#### Listed records

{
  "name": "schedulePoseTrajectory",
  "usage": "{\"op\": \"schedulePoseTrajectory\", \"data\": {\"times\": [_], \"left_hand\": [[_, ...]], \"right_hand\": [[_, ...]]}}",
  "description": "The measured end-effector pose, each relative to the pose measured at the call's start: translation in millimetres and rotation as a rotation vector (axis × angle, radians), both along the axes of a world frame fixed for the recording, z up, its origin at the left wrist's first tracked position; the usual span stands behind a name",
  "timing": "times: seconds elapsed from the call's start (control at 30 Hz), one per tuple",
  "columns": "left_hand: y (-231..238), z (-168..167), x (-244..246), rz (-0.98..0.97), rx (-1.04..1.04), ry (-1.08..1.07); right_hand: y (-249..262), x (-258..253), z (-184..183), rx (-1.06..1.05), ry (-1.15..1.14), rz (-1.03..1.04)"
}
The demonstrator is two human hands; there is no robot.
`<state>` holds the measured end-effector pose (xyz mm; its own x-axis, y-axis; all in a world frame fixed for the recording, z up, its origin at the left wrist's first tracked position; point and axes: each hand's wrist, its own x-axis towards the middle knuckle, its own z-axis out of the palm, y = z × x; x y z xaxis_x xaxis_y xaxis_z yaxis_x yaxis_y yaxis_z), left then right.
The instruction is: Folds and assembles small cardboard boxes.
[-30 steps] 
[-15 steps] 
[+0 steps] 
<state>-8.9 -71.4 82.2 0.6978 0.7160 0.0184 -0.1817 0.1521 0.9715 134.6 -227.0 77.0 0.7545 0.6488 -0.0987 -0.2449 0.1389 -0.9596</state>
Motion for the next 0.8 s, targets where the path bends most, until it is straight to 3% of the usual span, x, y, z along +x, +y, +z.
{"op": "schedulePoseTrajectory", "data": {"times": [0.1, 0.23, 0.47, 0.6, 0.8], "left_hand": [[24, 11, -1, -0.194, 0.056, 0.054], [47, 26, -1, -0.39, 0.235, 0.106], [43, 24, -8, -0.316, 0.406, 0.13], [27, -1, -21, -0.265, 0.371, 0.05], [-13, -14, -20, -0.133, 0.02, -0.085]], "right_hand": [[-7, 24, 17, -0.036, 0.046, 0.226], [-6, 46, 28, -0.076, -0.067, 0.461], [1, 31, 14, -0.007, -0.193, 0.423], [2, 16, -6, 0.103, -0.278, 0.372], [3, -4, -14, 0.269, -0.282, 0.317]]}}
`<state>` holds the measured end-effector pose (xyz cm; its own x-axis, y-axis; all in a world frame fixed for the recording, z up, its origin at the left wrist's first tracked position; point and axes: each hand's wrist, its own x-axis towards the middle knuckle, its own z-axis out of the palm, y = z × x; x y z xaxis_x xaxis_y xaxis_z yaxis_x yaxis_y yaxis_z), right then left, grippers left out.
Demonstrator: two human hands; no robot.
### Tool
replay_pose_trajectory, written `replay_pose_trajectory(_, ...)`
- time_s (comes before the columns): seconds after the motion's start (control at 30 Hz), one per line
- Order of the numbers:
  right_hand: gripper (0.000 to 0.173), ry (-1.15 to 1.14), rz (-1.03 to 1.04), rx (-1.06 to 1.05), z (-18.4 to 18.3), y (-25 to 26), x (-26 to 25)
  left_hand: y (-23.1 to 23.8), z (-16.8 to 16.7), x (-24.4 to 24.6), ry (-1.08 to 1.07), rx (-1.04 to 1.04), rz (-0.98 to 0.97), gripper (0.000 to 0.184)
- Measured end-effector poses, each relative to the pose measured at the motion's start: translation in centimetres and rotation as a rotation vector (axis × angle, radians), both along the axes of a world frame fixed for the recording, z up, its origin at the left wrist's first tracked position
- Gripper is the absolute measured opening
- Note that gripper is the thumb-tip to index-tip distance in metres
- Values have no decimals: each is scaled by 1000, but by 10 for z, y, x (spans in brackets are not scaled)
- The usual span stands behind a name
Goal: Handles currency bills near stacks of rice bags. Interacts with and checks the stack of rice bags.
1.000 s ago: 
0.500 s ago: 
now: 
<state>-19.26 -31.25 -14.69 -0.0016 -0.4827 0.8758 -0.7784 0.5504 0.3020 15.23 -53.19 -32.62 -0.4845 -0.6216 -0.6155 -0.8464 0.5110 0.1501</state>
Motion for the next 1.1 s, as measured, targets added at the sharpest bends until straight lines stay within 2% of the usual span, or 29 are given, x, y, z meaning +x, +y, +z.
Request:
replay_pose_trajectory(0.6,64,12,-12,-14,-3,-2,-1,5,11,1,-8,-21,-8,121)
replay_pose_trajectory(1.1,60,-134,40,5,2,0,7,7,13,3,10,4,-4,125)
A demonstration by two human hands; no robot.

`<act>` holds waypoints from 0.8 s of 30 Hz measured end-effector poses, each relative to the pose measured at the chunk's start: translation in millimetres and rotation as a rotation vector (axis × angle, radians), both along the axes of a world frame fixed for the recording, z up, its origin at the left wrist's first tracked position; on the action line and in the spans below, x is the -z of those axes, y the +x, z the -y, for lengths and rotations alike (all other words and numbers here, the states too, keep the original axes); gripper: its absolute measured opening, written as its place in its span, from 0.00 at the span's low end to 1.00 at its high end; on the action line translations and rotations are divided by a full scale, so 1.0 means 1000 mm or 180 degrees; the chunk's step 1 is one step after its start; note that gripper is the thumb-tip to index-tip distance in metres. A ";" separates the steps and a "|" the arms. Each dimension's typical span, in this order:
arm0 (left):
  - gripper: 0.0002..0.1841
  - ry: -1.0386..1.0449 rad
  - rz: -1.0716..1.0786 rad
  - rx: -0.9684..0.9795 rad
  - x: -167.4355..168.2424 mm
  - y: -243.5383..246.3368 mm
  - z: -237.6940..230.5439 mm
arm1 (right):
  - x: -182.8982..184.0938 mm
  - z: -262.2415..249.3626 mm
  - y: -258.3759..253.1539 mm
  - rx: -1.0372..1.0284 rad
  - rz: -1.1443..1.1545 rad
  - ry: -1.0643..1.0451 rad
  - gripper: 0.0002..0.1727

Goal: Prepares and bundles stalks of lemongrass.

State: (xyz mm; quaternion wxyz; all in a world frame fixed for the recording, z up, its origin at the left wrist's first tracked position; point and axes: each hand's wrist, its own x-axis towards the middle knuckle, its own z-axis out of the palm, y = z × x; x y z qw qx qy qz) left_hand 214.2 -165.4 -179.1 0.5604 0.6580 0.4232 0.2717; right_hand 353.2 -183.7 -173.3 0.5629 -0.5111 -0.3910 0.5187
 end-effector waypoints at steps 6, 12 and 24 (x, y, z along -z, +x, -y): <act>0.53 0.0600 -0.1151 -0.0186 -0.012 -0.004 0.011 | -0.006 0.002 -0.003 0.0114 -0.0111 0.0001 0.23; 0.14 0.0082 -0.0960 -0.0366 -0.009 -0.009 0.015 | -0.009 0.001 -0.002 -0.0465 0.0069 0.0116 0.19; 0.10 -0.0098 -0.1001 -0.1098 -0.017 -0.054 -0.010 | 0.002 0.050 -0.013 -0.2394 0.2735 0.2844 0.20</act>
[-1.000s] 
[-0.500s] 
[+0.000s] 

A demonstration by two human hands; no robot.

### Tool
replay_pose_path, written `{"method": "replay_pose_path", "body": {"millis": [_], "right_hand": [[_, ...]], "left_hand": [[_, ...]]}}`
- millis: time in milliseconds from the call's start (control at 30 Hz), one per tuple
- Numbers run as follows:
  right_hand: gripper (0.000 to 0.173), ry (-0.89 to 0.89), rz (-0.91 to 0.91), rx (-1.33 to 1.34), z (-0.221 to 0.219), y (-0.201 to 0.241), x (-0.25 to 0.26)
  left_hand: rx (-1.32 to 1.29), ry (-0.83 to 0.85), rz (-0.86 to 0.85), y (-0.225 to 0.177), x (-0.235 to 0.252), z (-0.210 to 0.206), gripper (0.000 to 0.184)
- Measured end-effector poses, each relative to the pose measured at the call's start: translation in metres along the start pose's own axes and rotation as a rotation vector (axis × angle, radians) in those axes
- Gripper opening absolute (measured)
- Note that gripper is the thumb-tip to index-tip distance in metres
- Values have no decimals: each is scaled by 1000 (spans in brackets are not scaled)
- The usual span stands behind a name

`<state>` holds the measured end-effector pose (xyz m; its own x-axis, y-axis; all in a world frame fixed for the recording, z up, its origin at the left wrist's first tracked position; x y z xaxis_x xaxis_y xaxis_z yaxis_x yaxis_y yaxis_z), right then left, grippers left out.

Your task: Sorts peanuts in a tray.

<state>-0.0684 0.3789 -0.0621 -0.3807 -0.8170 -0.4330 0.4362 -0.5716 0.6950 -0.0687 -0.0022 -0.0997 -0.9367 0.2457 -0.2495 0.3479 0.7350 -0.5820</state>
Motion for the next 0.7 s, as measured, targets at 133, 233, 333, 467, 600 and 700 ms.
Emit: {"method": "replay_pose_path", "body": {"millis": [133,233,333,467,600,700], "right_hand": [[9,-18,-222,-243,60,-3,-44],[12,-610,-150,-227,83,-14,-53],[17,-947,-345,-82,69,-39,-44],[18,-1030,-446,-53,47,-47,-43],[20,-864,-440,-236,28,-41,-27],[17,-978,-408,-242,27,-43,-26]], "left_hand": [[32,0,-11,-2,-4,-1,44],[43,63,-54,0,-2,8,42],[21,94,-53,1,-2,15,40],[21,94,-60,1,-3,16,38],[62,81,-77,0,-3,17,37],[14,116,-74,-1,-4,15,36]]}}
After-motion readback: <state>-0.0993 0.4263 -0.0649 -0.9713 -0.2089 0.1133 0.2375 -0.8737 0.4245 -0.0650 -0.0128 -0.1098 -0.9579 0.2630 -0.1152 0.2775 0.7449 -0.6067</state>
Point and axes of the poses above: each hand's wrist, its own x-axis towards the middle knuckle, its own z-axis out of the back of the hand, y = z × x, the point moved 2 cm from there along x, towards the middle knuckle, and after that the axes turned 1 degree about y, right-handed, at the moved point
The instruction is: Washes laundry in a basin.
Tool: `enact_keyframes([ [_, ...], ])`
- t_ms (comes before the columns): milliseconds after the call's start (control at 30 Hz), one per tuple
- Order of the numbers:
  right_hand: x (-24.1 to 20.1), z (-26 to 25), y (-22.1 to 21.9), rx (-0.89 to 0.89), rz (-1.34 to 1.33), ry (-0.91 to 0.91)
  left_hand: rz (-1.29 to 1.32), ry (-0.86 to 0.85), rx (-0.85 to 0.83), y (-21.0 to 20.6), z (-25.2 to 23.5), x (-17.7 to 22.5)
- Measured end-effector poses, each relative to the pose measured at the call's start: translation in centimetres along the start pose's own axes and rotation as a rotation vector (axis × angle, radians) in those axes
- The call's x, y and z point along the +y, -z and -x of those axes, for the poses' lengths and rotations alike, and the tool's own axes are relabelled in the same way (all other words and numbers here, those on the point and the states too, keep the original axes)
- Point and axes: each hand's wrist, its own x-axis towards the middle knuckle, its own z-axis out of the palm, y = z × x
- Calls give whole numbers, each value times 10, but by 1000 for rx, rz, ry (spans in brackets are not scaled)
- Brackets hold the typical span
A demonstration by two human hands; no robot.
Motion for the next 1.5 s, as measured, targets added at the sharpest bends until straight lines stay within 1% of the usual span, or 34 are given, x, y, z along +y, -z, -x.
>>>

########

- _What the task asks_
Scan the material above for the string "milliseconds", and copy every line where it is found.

- _Solution to this problem_
- millis: time in milliseconds from the call's start (control at 30 Hz), one per tuple
- t_ms (comes before the columns): milliseconds after the call's start (control at 30 Hz), one per tuple

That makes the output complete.